Toujours est-il que les protestations afro-américaines d’il y a sept ans n’ont pas empêché la BBC de remettre le couvert et de représenter le roi avec un teint très clair. Que dire à part espérer que des chercheurs plus sérieux réalisent leurs propres recherches et documentaires à ce sujet ? Rien, pour l’instant. Le roi est cette fois-ci présenté avec des dents ‘de lapin’, mais aussi avec une malformation au pied, le port d’une canne pour marcher et des hanches quasi-féminines. L’image du roi est une nouvelle fois écornée et de nombreuses commentateurs ont parlé de sacrilège à propos de cette représentation peu-flatteuse du garçon-roi.
La cause de la mort
Une étude génétique déjà publiée avait montré que Toutankhamon était le fils d’Akhénaton et de sa propre sœur dont le nom n’est malheureusement pas parvenu jusqu’à nous. Un grand nombre de ses malformations seraient dues à cet inceste. Le reportage n’aborde pas la question, mais cet inceste pourrait être du à une épidémie qui aurait frappé l’Egypte durant le règne d’Akhénaton, lui coûtant notamment trois de ses filles et peut-être son épouse Nefertiti. Par souci de s’assurer une descendance, le Pharaon aurait eu son seul fils, Toutankhamon, avec l’une de ses sœurs. Ce fait semble exceptionnel dans l’histoire pharaonique, tant les cas d’inceste ne semblent pas nombreux outre cas de mariages entre demi-frères et demi-soeurs. C’est d’ailleurs à sa demi-soeur Ankhesenamon que s’était marié Toutankhamon, concevant avec elle deux filles mortes-nées avant de mourir à l’âge d’environ dix-neuf ans. Cette mort, selon le reportage, a pu être causée par une crise d’épilepsie, peut-être héritée, comme ses hanches quasi-féminines, de son père Akhénaton. Entraînant une chute, elle aurait causée une fracture mortelle pour Toutankhamon, déjà atteint d’une grave maladie des os.
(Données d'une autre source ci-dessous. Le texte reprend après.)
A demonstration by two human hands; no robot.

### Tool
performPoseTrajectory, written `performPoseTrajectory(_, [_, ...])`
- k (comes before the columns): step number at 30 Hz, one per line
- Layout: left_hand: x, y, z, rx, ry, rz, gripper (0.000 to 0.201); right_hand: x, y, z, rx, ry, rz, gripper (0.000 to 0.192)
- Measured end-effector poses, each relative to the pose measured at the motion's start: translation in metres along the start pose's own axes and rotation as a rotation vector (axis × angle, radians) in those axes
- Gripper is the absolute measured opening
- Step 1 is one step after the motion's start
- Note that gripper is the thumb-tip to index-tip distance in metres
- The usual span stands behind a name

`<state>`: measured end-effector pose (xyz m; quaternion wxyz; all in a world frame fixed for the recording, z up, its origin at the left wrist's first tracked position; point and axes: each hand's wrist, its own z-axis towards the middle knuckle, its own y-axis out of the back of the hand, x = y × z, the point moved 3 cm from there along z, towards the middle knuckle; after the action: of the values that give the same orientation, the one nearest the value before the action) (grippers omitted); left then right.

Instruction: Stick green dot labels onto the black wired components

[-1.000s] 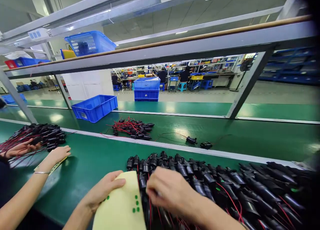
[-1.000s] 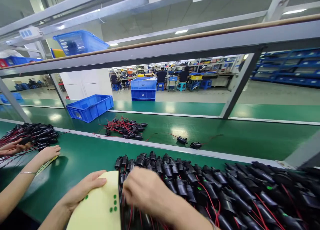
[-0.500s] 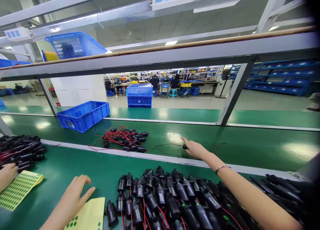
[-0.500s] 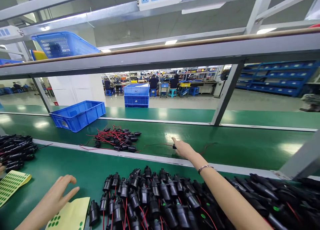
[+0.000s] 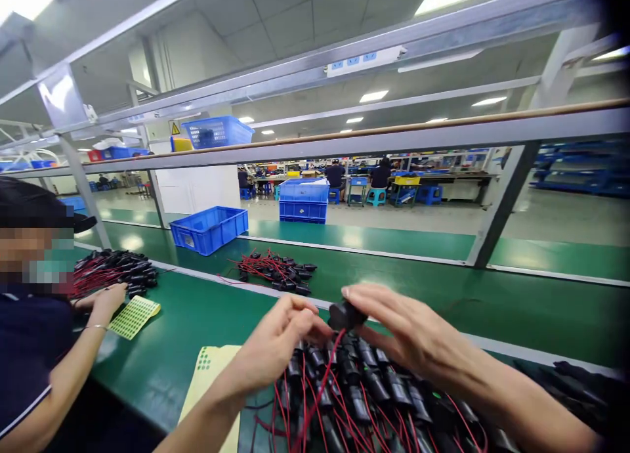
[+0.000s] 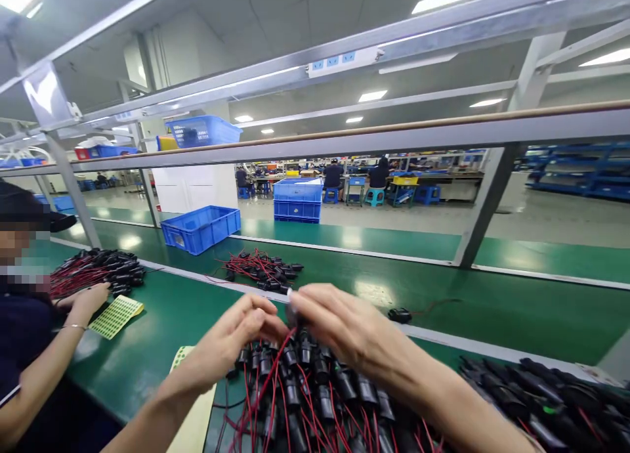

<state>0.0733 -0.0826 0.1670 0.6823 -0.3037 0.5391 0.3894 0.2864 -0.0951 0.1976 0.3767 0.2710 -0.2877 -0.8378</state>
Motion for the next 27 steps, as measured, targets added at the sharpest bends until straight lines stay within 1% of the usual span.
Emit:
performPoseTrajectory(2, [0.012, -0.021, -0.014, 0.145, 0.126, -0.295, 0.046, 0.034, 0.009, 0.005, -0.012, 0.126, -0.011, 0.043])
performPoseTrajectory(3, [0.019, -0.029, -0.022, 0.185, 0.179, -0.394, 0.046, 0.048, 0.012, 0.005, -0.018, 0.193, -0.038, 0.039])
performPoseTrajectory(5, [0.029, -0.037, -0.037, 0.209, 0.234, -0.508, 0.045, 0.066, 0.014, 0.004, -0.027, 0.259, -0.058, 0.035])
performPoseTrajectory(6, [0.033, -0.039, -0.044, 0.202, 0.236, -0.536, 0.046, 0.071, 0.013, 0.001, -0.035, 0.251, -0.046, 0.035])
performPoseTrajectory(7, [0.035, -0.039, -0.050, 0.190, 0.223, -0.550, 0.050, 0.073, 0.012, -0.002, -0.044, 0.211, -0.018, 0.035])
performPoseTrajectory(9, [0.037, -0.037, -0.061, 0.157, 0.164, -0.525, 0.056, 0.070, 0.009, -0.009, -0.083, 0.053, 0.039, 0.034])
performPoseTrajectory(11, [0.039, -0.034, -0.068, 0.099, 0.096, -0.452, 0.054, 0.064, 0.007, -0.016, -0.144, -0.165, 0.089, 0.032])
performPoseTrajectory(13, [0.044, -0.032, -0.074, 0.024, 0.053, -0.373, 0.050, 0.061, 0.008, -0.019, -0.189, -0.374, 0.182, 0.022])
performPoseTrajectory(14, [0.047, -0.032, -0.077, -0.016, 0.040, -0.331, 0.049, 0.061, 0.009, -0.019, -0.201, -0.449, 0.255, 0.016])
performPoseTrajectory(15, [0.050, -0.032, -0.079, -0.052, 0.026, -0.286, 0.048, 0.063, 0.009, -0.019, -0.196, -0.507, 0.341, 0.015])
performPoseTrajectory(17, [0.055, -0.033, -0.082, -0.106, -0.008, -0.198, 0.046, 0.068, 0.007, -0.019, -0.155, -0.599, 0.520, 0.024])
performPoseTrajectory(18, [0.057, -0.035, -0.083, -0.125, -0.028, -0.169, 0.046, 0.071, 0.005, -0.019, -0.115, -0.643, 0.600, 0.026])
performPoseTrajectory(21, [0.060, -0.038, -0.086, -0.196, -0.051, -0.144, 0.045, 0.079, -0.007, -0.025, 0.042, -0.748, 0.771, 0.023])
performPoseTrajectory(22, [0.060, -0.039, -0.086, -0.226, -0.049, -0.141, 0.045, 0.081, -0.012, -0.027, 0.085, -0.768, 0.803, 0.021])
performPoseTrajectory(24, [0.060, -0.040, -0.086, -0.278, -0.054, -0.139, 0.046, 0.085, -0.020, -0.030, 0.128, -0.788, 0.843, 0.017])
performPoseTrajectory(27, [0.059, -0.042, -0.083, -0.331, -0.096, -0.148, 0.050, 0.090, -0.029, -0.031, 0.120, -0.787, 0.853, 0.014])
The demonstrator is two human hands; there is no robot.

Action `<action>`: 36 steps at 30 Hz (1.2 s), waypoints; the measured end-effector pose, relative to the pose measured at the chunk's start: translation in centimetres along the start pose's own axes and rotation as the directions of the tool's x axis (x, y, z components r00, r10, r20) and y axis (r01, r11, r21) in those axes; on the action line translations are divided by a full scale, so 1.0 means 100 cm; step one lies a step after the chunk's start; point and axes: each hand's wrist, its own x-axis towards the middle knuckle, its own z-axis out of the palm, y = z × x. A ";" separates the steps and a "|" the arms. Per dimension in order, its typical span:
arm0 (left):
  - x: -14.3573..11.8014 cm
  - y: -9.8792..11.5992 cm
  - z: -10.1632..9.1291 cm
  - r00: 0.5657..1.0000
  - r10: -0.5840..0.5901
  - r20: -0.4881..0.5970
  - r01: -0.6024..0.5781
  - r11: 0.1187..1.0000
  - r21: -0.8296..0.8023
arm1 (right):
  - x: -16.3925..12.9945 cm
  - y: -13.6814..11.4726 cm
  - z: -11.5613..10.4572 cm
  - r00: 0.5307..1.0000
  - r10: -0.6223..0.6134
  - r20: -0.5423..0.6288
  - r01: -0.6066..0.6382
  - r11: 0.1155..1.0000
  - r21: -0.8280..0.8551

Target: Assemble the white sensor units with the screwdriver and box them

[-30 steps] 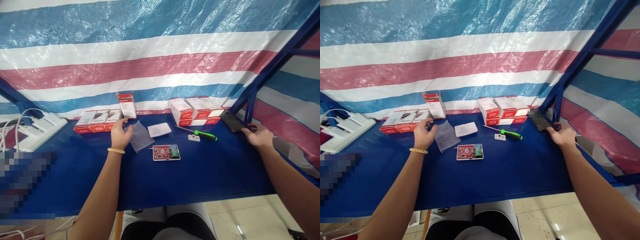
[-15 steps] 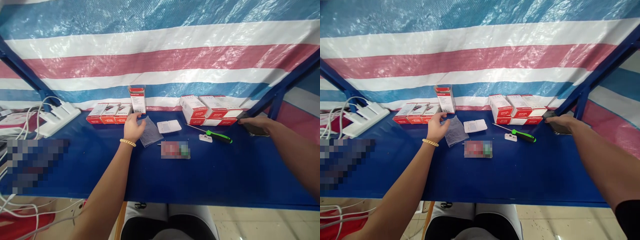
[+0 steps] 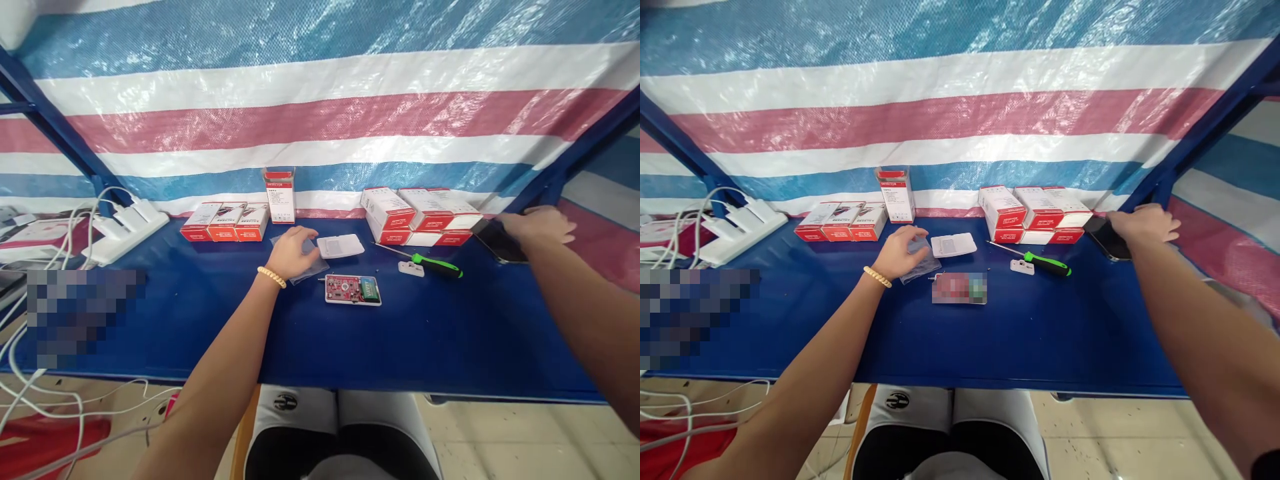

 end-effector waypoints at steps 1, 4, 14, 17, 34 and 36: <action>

Les conclusions de ce reportage, sans être décisives, nous montrent un autre visage des Egyptiens anciens, nous faisant passer d’un autre côté de la civilisation pharaonique : pas celui des colosses de granit ou des roi-guerriers invincibles, mais celle de rois infirmes et invalides, beaucoup moins glorieux. Un passage d’une histoire stylée et bling-bling à une histoire vers laquelle beaucoup de Noirs ne daignent aujourd’hui plus se tourner, celle qui montre comment leurs ancêtres vivaient véritablement, qu’elle les couvre de honte ou de fierté.